Le vieux comte, un peu fatigué de sa journée, allait se coucher, lorsque son petit-fils Raoul vint à son tour lui demander un moment d’audience. Il s’agissait des révélations qu’Isidore lui avait faites à propos d’Yseult, et des propos que soulevait son intimité avec la Savinienne et avec Pierre Huguenin. Cet avertissement, donné la veille à M. de Villepreux, ne lui eût peut-être pas semblé valoir la peine d’y réfléchir, d’autant plus que Raoul mettait un peu de malice à montrer à son grand-père les dangers et les inconvénients de son républicanisme. Mais l’histoire de la marquise disposait le comte à faire grande attention à ce que lui disait Raoul. Il l’interrogea beaucoup, et ne lui imposa pas silence lorsque le jeune dandy royaliste lui dit, en grasseyant et en blaisant comme la plupart de ses pareils (avortons d’une force déchue qui n’ont même plus celle de parler intelligiblement) : — Voyez-vous, mon père, tout cela finira par quelque scandale si vous n’y mettez bon ordre. Yseult a une folle tête ; vous l’avez gâtée ; il n’est plus temps de reprendre votre autorité sur elle. Mais elle est en âge de se marier ; il faut que vous la placiez sous la protection d’un homme jeune, qui sera en même temps l’appui dévoué de votre vieillesse. Ce sera bientôt fait si vous voulez. Amédée est un excellent parti pour elle. Il est jeune, élégant, bien élevé, joli garçon, riche, bien né ; sa famille est bien en cour. Il est amoureux d’elle, ou prêt à le devenir. La comtesse, sa sœur, est disposée à faire encore les premiers pas, quoique Yseult ait été assez maussade avec elle. Si vous le voulez bien, Yseult changera d’idée ; car si elle est opiniâtre dans les petites choses, elle est, je crois, raisonnable dans les grandes. D’ailleurs elle vous aime, et le désir de vous plaire…

— Nous reparlerons de cela, dit le comte. Laisse-moi ; je veux d’abord lui parler de cette Savinienne.

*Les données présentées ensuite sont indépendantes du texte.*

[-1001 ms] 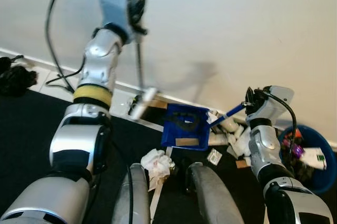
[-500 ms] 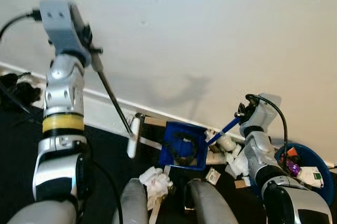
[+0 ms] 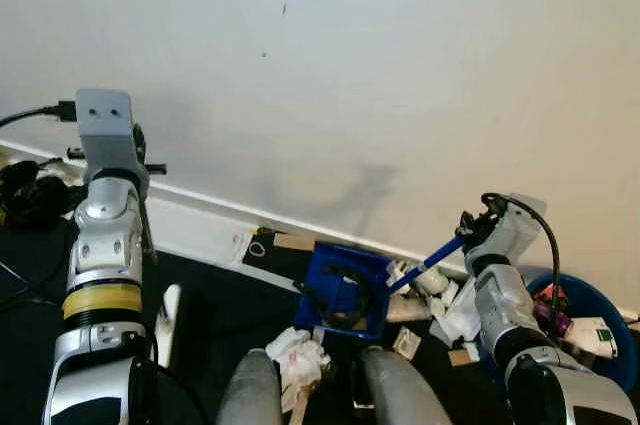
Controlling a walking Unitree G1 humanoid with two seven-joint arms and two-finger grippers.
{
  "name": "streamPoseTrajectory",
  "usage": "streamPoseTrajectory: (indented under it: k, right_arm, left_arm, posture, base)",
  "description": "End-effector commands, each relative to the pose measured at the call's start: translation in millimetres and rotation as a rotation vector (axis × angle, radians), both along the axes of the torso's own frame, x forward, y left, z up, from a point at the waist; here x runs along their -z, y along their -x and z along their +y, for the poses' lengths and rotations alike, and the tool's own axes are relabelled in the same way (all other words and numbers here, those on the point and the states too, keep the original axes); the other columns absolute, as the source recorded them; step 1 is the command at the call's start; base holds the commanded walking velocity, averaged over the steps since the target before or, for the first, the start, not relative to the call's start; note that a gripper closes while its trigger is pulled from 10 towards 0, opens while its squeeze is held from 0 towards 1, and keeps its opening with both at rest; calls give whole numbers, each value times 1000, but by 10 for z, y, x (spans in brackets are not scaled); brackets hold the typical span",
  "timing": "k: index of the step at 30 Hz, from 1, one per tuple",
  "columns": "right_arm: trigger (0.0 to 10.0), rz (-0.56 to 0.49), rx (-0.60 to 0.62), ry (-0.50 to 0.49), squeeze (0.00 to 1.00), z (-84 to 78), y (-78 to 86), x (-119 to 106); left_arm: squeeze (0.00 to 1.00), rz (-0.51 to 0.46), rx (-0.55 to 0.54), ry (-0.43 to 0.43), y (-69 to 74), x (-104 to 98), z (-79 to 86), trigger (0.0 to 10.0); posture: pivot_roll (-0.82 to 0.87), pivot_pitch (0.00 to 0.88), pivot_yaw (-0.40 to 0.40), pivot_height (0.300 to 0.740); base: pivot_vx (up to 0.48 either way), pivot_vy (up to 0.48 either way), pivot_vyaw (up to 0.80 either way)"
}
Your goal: Sweep floor
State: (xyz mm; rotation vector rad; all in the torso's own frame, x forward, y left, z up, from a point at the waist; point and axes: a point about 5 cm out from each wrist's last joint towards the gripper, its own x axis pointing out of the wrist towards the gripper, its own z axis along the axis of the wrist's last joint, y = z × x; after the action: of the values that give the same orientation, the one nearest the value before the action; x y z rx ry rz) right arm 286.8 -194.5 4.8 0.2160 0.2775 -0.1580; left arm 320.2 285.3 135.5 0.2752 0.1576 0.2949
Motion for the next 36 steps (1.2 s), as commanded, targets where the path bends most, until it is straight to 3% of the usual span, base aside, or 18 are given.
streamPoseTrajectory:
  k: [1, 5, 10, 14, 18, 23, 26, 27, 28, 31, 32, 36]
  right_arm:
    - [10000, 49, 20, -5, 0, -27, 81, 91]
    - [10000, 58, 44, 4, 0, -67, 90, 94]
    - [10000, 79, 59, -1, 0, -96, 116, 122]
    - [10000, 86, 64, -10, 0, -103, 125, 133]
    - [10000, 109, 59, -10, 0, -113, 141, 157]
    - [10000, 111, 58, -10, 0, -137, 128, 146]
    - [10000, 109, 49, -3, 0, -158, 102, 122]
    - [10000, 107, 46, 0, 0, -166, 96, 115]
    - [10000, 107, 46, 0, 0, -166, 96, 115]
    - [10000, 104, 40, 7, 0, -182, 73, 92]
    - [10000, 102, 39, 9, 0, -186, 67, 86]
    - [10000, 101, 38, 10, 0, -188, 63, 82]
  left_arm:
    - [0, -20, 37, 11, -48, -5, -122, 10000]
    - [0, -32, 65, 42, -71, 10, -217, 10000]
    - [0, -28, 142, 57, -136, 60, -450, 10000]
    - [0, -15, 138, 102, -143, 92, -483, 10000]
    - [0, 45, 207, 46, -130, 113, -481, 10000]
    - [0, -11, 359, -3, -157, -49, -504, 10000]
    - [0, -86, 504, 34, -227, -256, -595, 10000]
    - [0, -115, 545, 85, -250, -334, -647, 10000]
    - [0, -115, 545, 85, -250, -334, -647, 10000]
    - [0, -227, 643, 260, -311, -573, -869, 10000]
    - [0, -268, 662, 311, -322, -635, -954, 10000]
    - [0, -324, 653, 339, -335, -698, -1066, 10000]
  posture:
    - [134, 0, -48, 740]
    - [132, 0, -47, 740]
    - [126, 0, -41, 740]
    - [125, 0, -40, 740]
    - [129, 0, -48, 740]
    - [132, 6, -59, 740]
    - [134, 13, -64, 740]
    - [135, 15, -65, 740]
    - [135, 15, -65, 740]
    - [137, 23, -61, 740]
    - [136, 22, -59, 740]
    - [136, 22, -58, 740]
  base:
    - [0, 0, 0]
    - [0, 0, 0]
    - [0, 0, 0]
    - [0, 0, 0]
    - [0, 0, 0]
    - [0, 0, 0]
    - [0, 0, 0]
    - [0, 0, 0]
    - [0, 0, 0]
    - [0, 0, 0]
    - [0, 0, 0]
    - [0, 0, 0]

Raoul se retira, et le comte descendit au cabinet de la tourelle. Il était une heure du matin. Il y surprit sa fille tête à tête avec Huguenin. Là toute sa prudence l’abandonna ; et la colère à laquelle il était fort sujet lui montant au caveau, il s’exprima en termes fort peu mesurés sur l’inconvenance de cette intimité. Pierre était si ému qu’il ne songeait point à obéir aux ordres violents que lui donnait le vieillard de se retirer ; il craignait pour Yseult l’effet de la colère paternelle, mais il n’avait rien à dire pour se disculper. Yseult, effrayée un instant, domina bientôt le malaise affreux de cette situation par la force de son caractère. Au lieu de s’irriter secrètement des dures paroles de son grand-père, elle lui jeta les bras autour du cou, et lui dit, en caressant ses cheveux blancs, qu’elle était heureuse d’être surprise dans ce tête-à-tête, et que cela lui abrégeait de longs préambules. Puis, prenant Pierre par la main, elle l’amena auprès de son aïeul, et, se mettant à genoux : — Mon père, dit-elle d’une voix pénétrée mais ferme, vous m’avez dit mille fois que vous aviez assez de confiance en ma raison et en ma dignité pour me permettre de faire moi-même le choix d’un époux, Lorsqu’on m’a proposé divers mariages d’intérêt et d’ambition, vous avez approuvé mes refus, et vous m’avez dit que vous préféreriez me voir unie à un honnête ouvrier qu’à un de ces nobles insolents et bas qui calomniaient votre caractère politique et qui humiliaient devant votre argent. Enfin, vous avez dit aujourd’hui à ma cousine des choses que je me suis fait répéter plusieurs lois, afin d’être bien sûre que je ne vous déplairais pas en vous parlant comme je vais le faire. Voici l’homme que je prendrai pour mari, si vous voulez bien bénir et ratifier mon choix.

Yseult fut forcée de s’interrompre. La surprise, l’indignation, le chagrin, et surtout peut-être la confusion de n’avoir rien à répondre, avaient fait une telle révolution chez le vieux comte qu’il sentit tout d’un coup la force l’abandonner et le sang lui bourdonner dans les oreilles. Il se laissa tomber sur un fauteuil, et devint alternativement écarlate et pâle comme la mort. Yseult, le voyant défaillir, fit un cri et embrassa ses genoux. — Malheureuse fille ! dit le vieillard avec effort, vous tuez votre père ! Et il perdit connaissance.